§ **Assignment**
Where a line below holds the string "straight", that line goes into the answer.

START Data for this task

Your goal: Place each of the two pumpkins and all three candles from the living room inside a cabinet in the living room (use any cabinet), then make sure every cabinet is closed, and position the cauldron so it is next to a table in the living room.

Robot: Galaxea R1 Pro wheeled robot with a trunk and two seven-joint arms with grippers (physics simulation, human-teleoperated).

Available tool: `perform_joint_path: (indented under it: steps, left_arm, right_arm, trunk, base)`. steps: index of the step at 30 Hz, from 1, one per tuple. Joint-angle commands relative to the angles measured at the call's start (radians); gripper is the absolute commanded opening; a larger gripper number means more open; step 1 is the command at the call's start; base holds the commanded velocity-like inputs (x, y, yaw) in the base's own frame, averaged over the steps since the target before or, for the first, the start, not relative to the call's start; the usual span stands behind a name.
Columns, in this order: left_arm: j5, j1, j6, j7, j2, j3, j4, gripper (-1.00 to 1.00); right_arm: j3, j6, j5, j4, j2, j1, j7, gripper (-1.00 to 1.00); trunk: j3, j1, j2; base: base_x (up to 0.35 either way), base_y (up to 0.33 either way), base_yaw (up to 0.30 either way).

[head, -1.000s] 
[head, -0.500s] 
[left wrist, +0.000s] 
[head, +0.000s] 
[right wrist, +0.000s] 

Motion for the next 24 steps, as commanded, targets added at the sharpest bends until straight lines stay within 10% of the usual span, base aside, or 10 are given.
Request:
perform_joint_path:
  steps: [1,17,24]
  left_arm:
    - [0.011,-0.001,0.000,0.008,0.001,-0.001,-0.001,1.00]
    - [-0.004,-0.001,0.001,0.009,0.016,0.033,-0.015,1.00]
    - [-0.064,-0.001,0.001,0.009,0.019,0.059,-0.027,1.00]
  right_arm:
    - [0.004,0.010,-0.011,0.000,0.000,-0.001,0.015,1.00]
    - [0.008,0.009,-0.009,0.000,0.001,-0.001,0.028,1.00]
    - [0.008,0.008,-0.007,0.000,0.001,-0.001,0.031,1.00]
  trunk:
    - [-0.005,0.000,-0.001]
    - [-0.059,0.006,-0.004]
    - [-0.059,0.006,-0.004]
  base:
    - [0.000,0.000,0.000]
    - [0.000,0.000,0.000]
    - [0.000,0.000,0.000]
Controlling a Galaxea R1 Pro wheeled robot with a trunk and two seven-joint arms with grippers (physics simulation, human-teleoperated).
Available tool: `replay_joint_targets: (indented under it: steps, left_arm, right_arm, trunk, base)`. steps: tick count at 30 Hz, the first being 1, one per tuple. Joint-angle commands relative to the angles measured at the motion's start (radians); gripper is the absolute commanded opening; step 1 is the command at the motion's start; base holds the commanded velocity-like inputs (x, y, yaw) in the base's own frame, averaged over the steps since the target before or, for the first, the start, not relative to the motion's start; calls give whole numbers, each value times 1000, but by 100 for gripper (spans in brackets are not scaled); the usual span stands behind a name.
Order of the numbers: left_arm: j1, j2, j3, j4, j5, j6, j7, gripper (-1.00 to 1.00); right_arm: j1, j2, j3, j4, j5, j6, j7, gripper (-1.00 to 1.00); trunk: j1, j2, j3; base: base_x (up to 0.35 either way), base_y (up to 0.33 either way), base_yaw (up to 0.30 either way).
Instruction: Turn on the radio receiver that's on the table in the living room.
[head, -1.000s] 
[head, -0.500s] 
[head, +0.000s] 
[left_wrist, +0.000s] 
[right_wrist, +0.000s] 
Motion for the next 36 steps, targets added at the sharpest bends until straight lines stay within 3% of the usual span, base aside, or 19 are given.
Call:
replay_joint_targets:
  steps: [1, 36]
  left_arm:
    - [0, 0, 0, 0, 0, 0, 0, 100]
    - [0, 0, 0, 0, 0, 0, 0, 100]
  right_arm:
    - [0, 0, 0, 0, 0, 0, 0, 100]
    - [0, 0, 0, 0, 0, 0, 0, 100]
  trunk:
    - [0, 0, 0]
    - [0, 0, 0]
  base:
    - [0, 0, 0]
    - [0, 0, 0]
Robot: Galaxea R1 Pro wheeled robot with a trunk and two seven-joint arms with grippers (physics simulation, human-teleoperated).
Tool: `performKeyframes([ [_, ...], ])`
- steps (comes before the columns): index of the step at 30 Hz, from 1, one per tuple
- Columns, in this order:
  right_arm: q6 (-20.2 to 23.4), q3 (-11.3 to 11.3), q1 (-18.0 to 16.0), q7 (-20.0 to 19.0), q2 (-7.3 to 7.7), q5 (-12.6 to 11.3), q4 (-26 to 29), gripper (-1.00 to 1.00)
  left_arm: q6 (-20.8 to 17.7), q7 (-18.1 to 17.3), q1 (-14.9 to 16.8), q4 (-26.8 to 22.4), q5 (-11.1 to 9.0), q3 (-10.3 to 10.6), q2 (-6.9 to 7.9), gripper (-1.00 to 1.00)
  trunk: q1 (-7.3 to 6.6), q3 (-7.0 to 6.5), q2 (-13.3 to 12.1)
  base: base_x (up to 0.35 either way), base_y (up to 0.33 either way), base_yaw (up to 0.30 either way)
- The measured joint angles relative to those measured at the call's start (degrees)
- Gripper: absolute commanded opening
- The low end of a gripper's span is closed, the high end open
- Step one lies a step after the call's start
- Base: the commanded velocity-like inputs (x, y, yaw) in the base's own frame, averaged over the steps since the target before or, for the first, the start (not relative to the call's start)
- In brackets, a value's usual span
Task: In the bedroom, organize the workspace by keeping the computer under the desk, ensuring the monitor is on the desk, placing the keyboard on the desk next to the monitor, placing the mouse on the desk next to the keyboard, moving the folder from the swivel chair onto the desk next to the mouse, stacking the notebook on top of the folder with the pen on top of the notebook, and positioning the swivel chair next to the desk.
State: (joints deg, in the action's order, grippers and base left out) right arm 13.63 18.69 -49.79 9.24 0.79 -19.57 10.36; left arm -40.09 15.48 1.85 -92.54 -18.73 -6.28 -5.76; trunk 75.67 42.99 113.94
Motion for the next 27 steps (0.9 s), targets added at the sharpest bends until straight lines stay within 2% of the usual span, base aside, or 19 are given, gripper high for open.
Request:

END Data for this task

§ **Exercise output**
Motion for the next 24 steps, as commanded, targets added at the sharpest bends until straight lines stay within 10% of the usual span, base aside, or 10 are given.
Motion for the next 36 steps, targets added at the sharpest bends until straight lines stay within 3% of the usual span, base aside, or 19 are given.
Motion for the next 27 steps (0.9 s), targets added at the sharpest bends until straight lines stay within 2% of the usual span, base aside, or 19 are given, gripper high for open.

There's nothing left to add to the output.